None of these critical matters become less important merely because a federal estate tax is no longer imposed!
7. Avoiding Probate
Another important goal of estate planning is to avoid the delays and expenses associated with moving an estate through the probate process. Avoiding probate usually involves some combination of:
• Funding of revocable trusts;
• Making lifetime gifts;
• Establishing accounts that are “payable on death”; and
• Titling assets before death so that, when appropriate, they are held under designations such as “tenants by the entirety” or “joint tenants with right of survivorship.”
Again, these considerations will remain important even in the absence of an estate tax.
8. Beneficiary Designations
Estate taxes and probate courts aside, any estate planning exercise is incomplete if beneficiary provisions have not been reviewed and updated under the relevant wills and trusts and for all retirement accounts (IRAs and qualified retirement plans) and life insurance policies.
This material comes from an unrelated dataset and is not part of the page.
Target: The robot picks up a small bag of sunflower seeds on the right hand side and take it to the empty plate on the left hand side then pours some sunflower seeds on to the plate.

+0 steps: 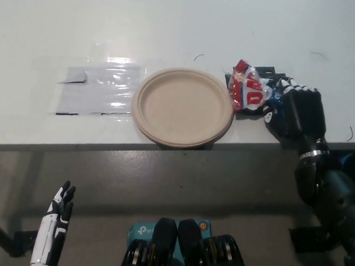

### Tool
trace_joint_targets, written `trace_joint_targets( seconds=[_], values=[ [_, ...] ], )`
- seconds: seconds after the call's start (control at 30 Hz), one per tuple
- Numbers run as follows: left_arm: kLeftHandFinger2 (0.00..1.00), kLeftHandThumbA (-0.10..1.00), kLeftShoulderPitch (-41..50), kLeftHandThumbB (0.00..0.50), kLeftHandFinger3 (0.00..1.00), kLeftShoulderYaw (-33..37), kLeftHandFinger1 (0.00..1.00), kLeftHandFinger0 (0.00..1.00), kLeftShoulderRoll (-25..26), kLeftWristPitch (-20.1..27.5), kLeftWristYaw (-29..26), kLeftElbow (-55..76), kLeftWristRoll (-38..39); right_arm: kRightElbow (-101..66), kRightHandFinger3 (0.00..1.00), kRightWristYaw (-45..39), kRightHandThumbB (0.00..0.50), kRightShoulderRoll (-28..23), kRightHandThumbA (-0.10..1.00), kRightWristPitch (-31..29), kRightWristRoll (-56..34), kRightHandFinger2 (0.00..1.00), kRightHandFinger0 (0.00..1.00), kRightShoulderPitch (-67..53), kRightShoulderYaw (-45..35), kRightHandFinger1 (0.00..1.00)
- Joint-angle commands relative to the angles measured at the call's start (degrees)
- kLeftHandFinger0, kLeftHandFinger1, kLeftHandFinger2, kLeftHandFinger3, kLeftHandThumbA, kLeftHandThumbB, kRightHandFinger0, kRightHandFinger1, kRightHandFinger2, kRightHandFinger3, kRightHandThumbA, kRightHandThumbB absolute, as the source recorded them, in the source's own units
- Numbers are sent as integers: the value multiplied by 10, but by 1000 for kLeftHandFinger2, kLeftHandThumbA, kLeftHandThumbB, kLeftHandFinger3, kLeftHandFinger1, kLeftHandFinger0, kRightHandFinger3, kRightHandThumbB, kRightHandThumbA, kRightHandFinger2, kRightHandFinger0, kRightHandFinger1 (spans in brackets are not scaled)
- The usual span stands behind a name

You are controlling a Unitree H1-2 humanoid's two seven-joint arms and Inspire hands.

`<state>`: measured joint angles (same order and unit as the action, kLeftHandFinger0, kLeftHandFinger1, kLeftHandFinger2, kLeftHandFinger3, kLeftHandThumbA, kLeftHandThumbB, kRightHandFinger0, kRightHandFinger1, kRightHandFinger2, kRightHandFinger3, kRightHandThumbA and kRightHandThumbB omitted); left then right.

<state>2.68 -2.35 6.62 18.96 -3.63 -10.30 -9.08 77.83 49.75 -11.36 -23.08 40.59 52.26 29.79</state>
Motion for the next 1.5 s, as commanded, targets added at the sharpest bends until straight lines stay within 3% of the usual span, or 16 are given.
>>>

Over the course of a lifetime, people often forget who their designated beneficiaries are and fail to update them despite changes precipitated by marriage, divorce, births, deaths and other events.
9. Health-Care Proxies And Durable Powers Of Attorney
A “health-care proxy” or “living will” remains as important as ever because people are living longer and because medical treatments have become more impactful and complex. These simple documents are essential for ensuring that a person and the individuals selected by that person can determine what medical treatments will be administered—or will not be—in the event of a medical emergency or crisis.
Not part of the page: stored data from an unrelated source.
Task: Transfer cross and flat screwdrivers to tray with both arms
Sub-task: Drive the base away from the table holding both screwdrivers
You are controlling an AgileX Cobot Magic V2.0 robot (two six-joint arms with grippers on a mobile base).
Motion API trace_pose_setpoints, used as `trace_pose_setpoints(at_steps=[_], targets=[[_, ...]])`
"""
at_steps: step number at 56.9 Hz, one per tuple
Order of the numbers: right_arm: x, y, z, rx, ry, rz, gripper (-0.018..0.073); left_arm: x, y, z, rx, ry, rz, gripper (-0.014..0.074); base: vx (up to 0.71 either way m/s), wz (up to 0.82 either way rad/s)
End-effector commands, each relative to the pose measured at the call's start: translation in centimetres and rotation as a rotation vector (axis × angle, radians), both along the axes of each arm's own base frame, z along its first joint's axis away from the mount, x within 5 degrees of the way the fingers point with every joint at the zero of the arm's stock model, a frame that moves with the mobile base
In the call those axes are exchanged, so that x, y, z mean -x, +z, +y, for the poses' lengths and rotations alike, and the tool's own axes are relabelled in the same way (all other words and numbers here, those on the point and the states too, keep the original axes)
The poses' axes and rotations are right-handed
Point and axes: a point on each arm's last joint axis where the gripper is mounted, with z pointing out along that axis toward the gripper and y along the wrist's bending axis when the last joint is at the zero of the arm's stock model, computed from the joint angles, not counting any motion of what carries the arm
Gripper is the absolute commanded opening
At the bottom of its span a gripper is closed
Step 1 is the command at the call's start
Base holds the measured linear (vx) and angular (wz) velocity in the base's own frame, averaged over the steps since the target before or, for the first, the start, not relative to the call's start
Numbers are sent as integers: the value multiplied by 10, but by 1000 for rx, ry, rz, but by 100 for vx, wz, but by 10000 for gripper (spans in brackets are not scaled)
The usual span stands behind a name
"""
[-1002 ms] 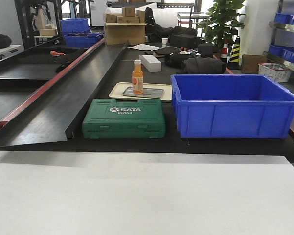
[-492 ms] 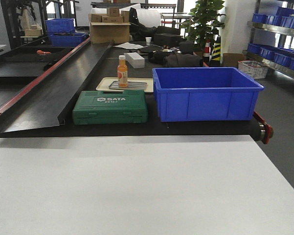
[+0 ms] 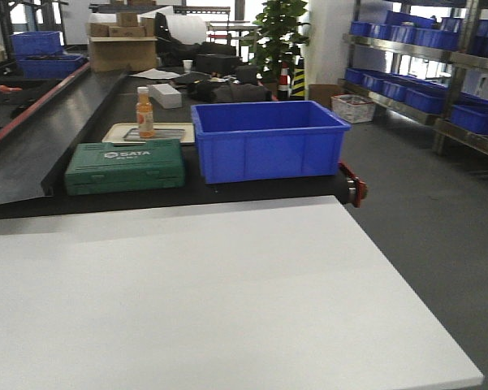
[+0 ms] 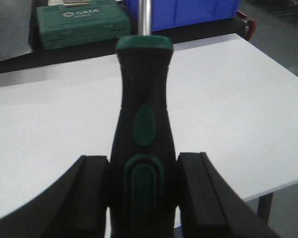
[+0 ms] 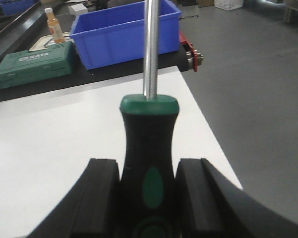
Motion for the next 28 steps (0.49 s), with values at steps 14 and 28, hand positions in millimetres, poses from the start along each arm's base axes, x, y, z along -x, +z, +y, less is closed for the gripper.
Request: trace_pose_setpoints(at_steps=[14, 28], targets=[[0, 17, -1, 3, -6, -118, -8, 1, 18, 1, 35, 17, -127, -1, -21, -49], [0, 17, -1, 3, -6, -118, -8, 1, 18, 1, 35, 17, -127, -1, -15, -53]])
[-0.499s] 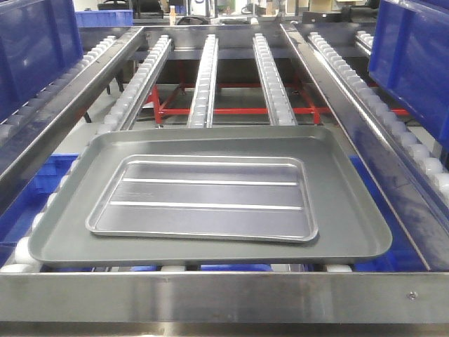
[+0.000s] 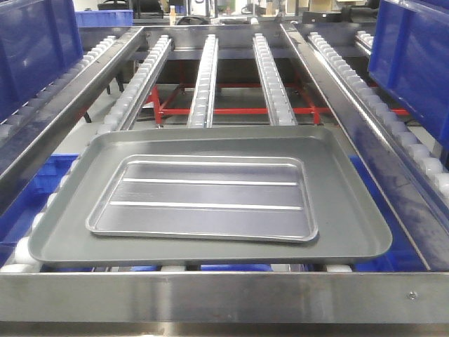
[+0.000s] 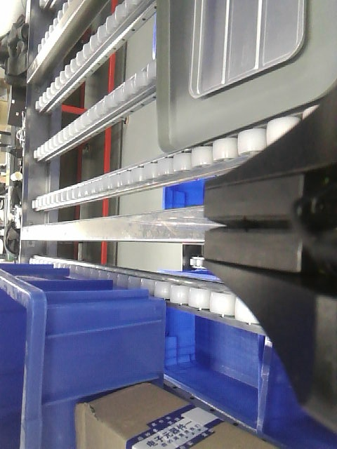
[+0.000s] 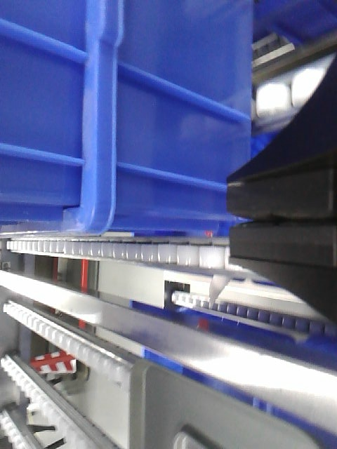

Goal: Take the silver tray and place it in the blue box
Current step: 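Move both grippers toward the top silver tray's side edges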

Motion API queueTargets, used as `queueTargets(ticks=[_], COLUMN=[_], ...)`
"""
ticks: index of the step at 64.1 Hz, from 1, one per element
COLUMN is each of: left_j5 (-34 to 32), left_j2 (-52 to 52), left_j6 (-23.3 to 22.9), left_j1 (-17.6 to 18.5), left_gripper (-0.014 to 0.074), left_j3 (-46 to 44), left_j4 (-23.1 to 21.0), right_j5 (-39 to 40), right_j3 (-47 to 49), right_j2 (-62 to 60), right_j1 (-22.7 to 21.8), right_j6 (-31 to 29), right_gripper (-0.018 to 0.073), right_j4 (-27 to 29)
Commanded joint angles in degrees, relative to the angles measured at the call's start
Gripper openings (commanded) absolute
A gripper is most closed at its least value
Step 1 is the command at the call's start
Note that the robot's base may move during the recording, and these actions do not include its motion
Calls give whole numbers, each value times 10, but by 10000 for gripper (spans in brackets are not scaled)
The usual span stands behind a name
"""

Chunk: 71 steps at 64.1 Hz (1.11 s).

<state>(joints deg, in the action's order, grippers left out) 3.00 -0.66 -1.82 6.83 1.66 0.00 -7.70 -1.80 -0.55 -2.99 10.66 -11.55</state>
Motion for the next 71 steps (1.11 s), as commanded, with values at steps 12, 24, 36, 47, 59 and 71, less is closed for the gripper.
queueTargets(ticks=[12,24,36,47,59,71], left_j5=[-67,-112,-22,151,205,213], left_j2=[-11,-11,20,132,277,389], left_j6=[-1,-1,-1,-1,44,163], left_j1=[0,-2,-2,-1,-1,-1], left_gripper=[-104,-104,-104,-104,-11,263], left_j3=[-1,-3,-116,-286,-384,-424], left_j4=[-5,-27,-35,-33,-76,-213], right_j5=[67,131,82,30,28,27], right_j3=[-1,7,102,216,297,357], right_j2=[-11,-11,10,123,263,396], right_j1=[-2,-2,-1,19,97,233], right_j6=[-10,1,9,9,9,8], right_gripper=[56,56,56,60,155,403], right_j4=[-20,6,56,56,55,53])
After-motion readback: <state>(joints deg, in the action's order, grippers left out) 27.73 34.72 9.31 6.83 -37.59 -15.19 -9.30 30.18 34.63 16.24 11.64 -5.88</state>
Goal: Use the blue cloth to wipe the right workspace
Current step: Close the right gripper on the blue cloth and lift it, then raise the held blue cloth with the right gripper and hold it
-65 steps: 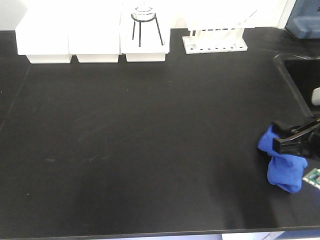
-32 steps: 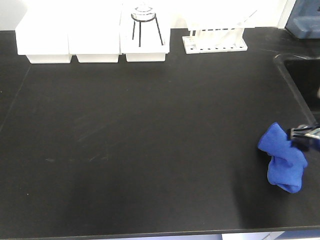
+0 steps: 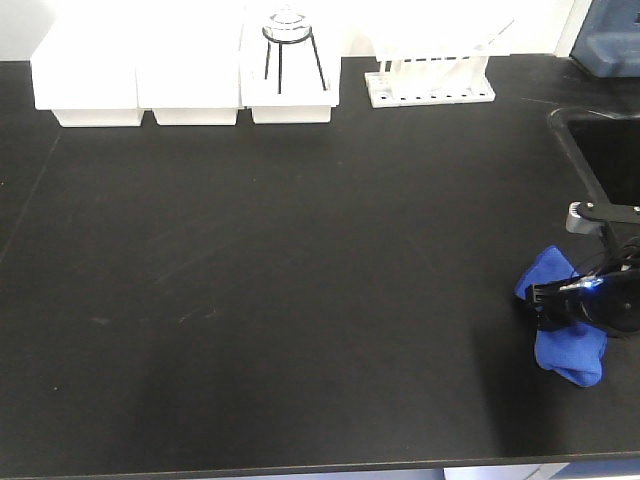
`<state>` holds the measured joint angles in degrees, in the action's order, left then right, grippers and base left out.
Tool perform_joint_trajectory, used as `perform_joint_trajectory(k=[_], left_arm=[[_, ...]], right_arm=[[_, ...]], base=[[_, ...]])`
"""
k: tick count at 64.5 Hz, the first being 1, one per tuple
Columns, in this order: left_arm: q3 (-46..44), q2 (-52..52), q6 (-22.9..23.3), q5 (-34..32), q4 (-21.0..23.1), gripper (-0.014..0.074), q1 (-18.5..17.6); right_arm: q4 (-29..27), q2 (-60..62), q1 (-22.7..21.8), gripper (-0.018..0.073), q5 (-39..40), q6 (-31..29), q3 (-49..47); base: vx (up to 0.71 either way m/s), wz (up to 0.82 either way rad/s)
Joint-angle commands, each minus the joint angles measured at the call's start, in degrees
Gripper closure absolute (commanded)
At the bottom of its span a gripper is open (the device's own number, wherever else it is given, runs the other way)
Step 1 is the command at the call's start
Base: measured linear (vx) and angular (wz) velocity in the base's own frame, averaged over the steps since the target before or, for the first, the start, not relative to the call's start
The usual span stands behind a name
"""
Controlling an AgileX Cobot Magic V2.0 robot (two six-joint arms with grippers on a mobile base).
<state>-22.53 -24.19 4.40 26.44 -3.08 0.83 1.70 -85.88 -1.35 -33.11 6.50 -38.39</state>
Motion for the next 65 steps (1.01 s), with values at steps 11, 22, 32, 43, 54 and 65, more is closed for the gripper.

Like a health-care proxy, a “durable power of attorney” allows a person to decide in advance who will make important decisions if the person becomes incapacitated in the future. They function alongside health-care proxies to ensure that all decisions, even before an individual dies, are made by people trusted and carefully appointed by him or her.
10. Use Of Trusts And Other Vehicles To Sustain And Distribute Wealth
While the tax impact of trusts, family limited liability companies, family limited partnerships and other classic estate planning vehicles would be lessened with a repeal of the federal estate tax, these important structures nevertheless would remain relevant.
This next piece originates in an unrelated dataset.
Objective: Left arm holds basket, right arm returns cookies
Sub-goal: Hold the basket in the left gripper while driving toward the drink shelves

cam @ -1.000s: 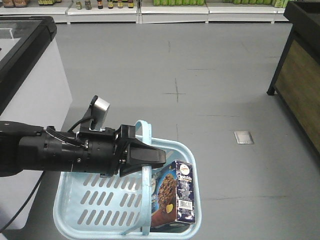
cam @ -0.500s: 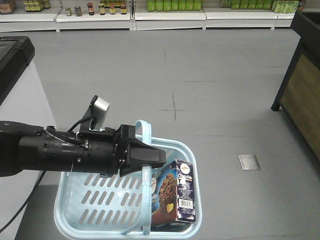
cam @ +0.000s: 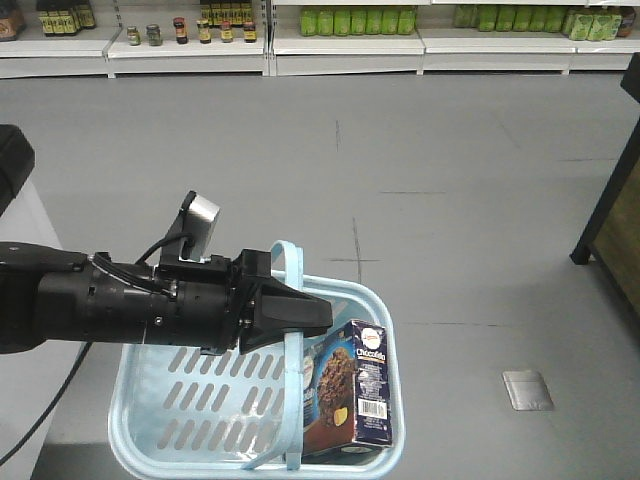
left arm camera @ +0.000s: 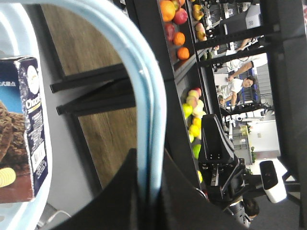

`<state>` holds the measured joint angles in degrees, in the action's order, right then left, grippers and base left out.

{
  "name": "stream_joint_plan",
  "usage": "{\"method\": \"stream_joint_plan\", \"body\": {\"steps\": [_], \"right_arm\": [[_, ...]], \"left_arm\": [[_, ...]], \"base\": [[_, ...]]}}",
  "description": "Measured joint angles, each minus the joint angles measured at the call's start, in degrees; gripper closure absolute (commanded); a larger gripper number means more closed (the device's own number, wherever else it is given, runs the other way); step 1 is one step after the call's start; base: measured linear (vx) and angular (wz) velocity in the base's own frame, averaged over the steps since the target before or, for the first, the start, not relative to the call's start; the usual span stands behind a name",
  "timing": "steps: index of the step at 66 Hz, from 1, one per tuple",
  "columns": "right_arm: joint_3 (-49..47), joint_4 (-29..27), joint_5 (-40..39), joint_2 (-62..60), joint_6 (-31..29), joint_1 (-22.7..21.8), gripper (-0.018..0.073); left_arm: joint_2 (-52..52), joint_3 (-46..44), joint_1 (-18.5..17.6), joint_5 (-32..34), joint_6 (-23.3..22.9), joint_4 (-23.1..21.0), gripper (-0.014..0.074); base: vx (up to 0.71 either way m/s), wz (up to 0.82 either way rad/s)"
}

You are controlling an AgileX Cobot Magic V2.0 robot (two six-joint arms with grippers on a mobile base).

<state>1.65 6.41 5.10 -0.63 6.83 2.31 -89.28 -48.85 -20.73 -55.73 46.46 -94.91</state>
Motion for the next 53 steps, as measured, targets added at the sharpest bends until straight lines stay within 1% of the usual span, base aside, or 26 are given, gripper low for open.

At a minimum, they enable people to sustain, manage and gradually distribute their wealth on an intergenerational level, allowing them to create lasting legacies and sustain the people and causes they care about most. These structures can also protect assets for future generations and even provide some state income tax savings opportunities.
Some have argued that a repeal of the federal estate tax will diminish the incentive for people to distribute their wealth to charities. This may prove to be true, but regardless of the tax benefits associated with transferring wealth to charities, many will want their philanthropic work to continue, even after they die. Philanthropic planning has always been an integral consideration during the estate planning process, and it will remain an integral consideration in the future.
Lastly, effective estate planning must always involve an educational process—not only for the subjects of the plan but for their families and loved ones. It is an opportunity not only to discuss finances but also to solidify shared values, address family issues and set a course for a lasting legacy.
Financial planners, lawyers, accountants and other advisors sometimes overemphasize the value of mitigating the federal estate tax when engaging in estate planning for their clients. This is understandable, as the estate tax savings associated with effective planning can be substantial. In the end, however, the federal estate tax is only one consideration among many in the estate planning process. Its potential repeal therefore will not diminish the importance of prudent, comprehensive estate planning.